(Records drawn from a dataset)
——————————

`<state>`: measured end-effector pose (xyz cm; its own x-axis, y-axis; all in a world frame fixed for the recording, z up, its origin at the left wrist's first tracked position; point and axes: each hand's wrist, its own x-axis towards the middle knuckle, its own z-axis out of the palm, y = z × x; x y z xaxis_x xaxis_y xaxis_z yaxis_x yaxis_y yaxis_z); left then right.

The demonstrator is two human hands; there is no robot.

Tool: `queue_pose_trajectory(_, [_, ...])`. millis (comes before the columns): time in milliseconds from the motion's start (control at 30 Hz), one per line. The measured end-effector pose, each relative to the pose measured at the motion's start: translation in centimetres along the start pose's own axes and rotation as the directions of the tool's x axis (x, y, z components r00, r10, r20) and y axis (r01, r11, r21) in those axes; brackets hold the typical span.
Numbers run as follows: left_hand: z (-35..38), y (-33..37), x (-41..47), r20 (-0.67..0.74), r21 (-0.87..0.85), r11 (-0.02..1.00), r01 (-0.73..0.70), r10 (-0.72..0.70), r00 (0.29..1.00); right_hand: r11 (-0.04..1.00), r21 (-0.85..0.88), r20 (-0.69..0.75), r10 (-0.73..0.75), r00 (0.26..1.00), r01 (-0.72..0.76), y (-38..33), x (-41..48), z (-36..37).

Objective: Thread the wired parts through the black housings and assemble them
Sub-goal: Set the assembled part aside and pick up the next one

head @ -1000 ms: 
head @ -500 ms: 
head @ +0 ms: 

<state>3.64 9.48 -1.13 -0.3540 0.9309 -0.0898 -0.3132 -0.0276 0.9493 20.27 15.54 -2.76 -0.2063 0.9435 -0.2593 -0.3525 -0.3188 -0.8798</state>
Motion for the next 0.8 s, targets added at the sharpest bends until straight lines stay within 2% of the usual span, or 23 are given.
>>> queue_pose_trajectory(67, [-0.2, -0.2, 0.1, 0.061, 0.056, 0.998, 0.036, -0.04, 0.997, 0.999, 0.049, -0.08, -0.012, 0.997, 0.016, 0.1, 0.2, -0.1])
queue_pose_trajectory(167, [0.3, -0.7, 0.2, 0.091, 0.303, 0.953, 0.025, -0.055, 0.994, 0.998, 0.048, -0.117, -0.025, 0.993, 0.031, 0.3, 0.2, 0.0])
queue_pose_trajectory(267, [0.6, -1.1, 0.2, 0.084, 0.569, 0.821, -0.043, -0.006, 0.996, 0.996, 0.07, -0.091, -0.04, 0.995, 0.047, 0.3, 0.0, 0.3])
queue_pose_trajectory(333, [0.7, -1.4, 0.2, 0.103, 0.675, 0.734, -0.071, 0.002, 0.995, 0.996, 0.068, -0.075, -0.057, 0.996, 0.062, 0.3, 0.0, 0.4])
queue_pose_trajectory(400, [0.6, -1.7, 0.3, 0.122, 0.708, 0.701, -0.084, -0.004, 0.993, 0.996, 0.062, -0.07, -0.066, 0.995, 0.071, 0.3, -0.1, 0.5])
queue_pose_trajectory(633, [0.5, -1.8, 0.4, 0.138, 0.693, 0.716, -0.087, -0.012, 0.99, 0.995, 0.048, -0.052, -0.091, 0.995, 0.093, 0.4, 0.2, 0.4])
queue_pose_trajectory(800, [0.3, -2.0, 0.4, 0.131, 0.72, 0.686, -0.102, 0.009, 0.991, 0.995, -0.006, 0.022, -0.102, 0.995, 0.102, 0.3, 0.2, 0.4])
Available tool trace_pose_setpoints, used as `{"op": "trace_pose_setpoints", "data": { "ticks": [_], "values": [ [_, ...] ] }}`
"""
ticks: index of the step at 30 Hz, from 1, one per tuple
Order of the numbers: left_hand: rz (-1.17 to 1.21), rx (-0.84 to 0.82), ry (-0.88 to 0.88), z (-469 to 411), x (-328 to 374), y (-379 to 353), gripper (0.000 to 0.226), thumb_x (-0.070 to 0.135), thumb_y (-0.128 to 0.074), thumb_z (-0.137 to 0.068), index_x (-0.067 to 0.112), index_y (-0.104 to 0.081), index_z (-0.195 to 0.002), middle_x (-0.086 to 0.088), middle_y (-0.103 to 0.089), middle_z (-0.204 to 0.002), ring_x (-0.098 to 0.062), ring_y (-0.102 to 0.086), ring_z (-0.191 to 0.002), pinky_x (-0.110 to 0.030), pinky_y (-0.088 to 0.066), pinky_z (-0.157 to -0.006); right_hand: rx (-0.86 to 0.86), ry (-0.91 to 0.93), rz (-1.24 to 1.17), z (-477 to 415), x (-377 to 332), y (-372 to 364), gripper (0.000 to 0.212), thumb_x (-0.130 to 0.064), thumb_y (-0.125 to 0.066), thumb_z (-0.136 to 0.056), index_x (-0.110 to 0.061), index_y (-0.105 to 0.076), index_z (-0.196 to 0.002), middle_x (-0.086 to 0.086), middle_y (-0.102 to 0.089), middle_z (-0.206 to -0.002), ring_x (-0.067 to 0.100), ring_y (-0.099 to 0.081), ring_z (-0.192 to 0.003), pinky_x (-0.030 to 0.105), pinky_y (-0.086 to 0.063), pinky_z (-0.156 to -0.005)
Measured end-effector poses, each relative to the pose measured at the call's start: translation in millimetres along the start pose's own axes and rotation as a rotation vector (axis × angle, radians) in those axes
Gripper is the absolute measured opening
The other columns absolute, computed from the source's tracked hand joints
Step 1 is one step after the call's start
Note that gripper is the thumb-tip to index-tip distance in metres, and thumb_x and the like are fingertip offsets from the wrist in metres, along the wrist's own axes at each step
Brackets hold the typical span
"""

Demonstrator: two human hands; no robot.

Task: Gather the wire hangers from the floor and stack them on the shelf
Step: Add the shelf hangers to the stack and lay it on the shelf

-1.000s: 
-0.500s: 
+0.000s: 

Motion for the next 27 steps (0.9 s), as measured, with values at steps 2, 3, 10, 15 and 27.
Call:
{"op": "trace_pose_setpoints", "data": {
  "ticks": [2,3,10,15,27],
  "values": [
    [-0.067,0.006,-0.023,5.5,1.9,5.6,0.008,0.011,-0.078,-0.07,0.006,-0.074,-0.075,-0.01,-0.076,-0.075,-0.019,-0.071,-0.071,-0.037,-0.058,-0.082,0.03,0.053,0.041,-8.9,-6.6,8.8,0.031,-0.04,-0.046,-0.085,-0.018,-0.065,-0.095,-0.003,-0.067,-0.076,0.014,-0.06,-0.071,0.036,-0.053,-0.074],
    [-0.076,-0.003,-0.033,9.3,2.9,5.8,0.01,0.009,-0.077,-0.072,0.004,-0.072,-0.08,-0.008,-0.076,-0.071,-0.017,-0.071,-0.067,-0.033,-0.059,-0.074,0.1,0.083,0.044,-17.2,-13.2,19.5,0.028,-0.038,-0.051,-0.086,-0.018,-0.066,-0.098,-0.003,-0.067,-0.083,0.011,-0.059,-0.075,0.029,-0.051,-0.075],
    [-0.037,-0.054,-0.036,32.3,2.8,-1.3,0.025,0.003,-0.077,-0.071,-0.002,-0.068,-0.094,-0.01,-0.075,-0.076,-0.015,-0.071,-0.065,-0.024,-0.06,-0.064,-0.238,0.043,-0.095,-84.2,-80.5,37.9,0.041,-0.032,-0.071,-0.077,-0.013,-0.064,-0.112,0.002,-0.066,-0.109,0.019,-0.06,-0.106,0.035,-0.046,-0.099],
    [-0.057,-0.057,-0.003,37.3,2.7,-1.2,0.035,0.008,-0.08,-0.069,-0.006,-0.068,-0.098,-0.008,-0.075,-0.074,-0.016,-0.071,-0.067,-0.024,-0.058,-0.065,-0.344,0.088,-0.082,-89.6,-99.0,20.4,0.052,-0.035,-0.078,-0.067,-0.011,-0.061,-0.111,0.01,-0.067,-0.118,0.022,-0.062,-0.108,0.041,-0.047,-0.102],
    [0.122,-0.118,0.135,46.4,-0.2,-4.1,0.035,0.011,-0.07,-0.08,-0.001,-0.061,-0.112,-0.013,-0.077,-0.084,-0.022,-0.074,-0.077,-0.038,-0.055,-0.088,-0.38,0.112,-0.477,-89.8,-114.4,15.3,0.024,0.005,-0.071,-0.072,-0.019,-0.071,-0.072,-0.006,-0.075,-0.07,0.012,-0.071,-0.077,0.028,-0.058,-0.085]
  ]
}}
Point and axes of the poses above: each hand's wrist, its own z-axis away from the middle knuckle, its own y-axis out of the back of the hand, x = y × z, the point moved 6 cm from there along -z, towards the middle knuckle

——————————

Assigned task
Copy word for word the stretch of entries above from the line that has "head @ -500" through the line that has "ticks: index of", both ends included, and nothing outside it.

Solution below
head @ -500 ms: 
head @ +0 ms: 

<state>3.64 9.48 -1.13 -0.3540 0.9309 -0.0898 -0.3132 -0.0276 0.9493 20.27 15.54 -2.76 -0.2063 0.9435 -0.2593 -0.3525 -0.3188 -0.8798</state>
Motion for the next 0.8 s, targets added at the sharpest bends until straight lines stay within 2% of the usual span, or 23 are given.
>>> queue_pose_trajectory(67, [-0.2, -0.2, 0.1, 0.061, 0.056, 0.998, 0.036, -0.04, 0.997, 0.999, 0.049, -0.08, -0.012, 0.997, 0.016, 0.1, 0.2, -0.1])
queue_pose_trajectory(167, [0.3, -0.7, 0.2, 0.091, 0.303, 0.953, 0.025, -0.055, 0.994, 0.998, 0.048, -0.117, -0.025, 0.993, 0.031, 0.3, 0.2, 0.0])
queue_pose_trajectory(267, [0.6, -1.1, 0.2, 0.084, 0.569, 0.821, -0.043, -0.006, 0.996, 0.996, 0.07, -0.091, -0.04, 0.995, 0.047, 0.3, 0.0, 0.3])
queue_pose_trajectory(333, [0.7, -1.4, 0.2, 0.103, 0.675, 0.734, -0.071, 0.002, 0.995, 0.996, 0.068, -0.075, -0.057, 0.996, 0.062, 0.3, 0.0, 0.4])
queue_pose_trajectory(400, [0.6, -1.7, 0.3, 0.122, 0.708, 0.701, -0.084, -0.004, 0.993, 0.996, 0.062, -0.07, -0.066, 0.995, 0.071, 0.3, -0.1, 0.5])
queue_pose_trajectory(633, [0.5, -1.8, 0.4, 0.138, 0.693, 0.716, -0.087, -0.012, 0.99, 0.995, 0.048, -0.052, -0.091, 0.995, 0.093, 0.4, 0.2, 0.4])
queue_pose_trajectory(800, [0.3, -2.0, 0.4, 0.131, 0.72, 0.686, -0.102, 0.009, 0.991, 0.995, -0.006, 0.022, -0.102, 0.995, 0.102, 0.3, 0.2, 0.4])
Available tool trace_pose_setpoints, used as `{"op": "trace_pose_setpoints", "data": { "ticks": [_], "values": [ [_, ...] ] }}`
"""
ticks: index of the step at 30 Hz, from 1, one per tuple

Nothing further remains in this exercise.